Future self-driving cars and up-and-coming commercial drone aviation are behind a mad scramble to find a better solution for location services than the satellite Global Positioning System (GPS).
Advances in Signals of Opportunity (SOP), along with software-defined radios, could be the solution.
GPS isn’t ideal. Firstly, it’s a free service made available by the U.S. government out of the kindness of its heart, and the civilian element could conceivably be switched off in times of national crisis—there are no contracts with smartphone makers, for example.
Secondly, GPS wasn’t really designed for non-military applications such as civilian automobile navigation—it’s a weak signal and prone to interference, including that from space weather. It’s also not secure at the civilian level. It’s completely unencrypted and open to spoofing, in fact. Further, GPS jamming could bring existing satellite-based systems to a standstill.

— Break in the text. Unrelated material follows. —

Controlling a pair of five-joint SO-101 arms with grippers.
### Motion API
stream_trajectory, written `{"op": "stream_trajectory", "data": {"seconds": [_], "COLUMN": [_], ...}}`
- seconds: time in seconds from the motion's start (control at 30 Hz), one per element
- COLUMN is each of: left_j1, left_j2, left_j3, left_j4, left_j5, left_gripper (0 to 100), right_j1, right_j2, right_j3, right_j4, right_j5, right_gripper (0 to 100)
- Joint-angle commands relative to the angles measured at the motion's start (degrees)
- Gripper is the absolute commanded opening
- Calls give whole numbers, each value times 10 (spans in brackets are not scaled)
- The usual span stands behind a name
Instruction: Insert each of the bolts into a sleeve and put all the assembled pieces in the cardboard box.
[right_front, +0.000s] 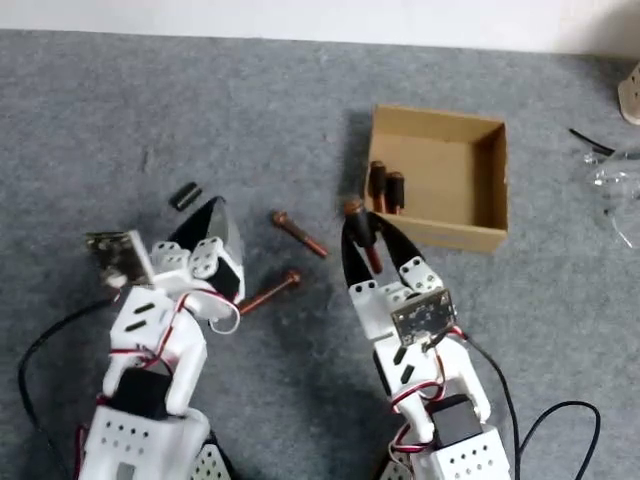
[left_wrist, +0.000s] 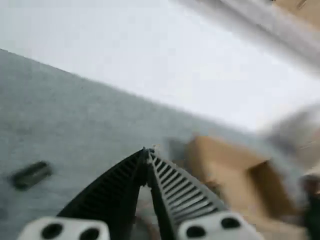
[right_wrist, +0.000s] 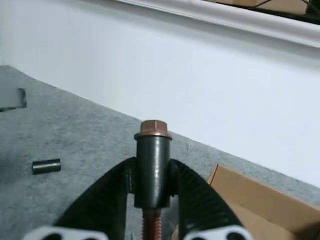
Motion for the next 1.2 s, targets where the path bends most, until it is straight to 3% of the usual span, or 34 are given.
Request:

A 2012 Homeland Security report released late last year under the Freedom of Information Act painted a gloomy future for civilian GPS. Communications companies aren’t prepared to protect GPS systems, which they, banking, IT verticals, and others use for timekeeping, the government said then.
The best alternative to GPS
The best alternative to GPS is tapping “into the hundreds of signals around us at any point in time, like LTE, cellular, radio, television, Wi-Fi and other satellite signals,” and analyzing them, say University of California, Riverside (UCR) researchers in an article on their website, “No GPS, No Problem: Next-Generation Navigation.”
Environmental signals, coupled with algorithms, should be “used as a standalone alternative to GPS or [to] complement current GPS-based systems,” the scientists say.
That would “enable highly reliable, consistent and tamper-proof navigation”—something GPS and its competitors, such as Russian system GLONASS, the European system Galileo, and a Chinese system called Beidou, haven’t been able to provide.
Augmenting GPS for autonomous vehicles
The UCR-proposed SOP system goes one step beyond how many autonomy developers intend to augment GPS for autonomous vehicles.
Developers are aware of GPS’ shortcomings, and many intend to use Inertial Navigation Systems (INS) and more to augment it.
INS essentially adds a collection of sensors to GPS. The sensors second-guess where the vehicle has travelled. Accelerometers and gyroscopes use dead-reckoning to figure a position, for example. Barometers can figure altitude, which when combined with speed and distance, can give some insight as to the location. “Cameras, lasers and sonar” can also be incorporated, the university researchers explain.
That team, however, wants to also use collected radio data, the signals of opportunity, and says that by doing so, autonomy will be more accurate and reliable. Algorithms analyze radio signals around the vehicle. The scientists will likely add their system to a combination of GPS and INS.
The military is also going that route, even though its GPS is often encrypted in that environment. BAE Systems is working on an SOP system called NAVSOP.
We want to “get these vehicles to operate with no human in the loop for prolonged periods of time, performing missions such as search, rescue, surveillance, mapping, farming, firefighting, package delivery and transportation,” says Zak Kassas, assistant professor of electrical and computer engineering in UCR’s Bourns College of Engineering, in the article.
It’s an “inevitable scenario that GPS signals become unavailable” at some point, he says.
Tapping into radio signals around us, along with INS sensor data, could contribute to a realization of “practical, cost-effective and trustworthy autonomous vehicles.”